Why healthcare SQL is its own discipline

Three things separate healthcare analytics from consumer / product analytics:

  • Regulated definitions. "30-day readmission rate" isn’t whatever the analyst thinks; it’s a CMS-specified measure with inclusion/exclusion rules. Getting the definition wrong isn’t "wrong number" — it’s "rework the CMS report."
  • Member identity is fragile. Patients can appear under different IDs across systems (EHR, claims, registration), and matching rules are imperfect. The dedup logic that a marketing analyst uses on emails doesn’t translate.
  • PHI. Protected Health Information.
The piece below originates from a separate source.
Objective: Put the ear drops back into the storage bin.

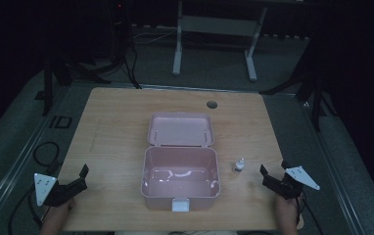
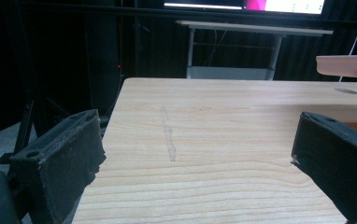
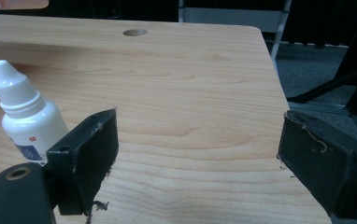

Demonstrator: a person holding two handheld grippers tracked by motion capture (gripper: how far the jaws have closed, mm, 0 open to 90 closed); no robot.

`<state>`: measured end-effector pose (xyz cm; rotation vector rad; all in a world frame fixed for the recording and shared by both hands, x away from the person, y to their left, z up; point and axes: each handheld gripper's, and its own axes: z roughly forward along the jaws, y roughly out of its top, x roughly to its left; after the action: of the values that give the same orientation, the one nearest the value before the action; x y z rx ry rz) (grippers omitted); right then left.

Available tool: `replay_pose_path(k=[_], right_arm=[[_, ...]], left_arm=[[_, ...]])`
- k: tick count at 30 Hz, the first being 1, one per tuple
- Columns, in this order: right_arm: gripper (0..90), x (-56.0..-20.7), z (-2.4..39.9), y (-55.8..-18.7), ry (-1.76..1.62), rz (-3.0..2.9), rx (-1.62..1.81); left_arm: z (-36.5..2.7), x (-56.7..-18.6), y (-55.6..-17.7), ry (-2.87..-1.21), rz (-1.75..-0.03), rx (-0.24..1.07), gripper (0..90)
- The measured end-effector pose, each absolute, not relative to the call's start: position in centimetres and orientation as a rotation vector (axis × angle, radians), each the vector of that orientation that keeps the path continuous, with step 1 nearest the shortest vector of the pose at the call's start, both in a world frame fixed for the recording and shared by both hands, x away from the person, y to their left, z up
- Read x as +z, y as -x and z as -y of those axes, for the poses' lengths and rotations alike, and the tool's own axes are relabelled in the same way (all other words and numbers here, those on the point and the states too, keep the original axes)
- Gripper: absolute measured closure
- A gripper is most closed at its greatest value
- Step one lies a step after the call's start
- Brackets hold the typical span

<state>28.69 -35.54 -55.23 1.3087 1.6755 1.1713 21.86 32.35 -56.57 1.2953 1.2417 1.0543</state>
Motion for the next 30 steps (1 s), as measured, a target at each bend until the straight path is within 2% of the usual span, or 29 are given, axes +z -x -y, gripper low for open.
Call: replay_pose_path(k=[20, 30], right_arm=[[13.2, -55.2, 35.3, -29.4, -1.338, -1.783, 1.13], [14.4, -54.8, 34.8, -30.7, -1.41, -1.992, 0.908]], left_arm=[[-32.3, -56.6, -21.8, -1.292, -1.239, 1.057, 2.3], [-32.3, -56.6, -21.8, -1.291, -1.24, 1.06, 2.4]])
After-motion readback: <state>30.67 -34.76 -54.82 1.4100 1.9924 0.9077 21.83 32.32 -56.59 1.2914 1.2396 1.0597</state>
Exporting a CSV with 10 rows of patient names to your laptop for "quick analysis" is a fireable offense in most organizations and a regulated breach under HIPAA.

The HEDIS measure shape

HEDIS (Healthcare Effectiveness Data and Information Set) is the quality-measurement standard payers report to NCQA. Every measure has the same shape: a denominator (the population eligible for the measure) and a numerator (the subset that received the appropriate care). The rate is numerator / denominator.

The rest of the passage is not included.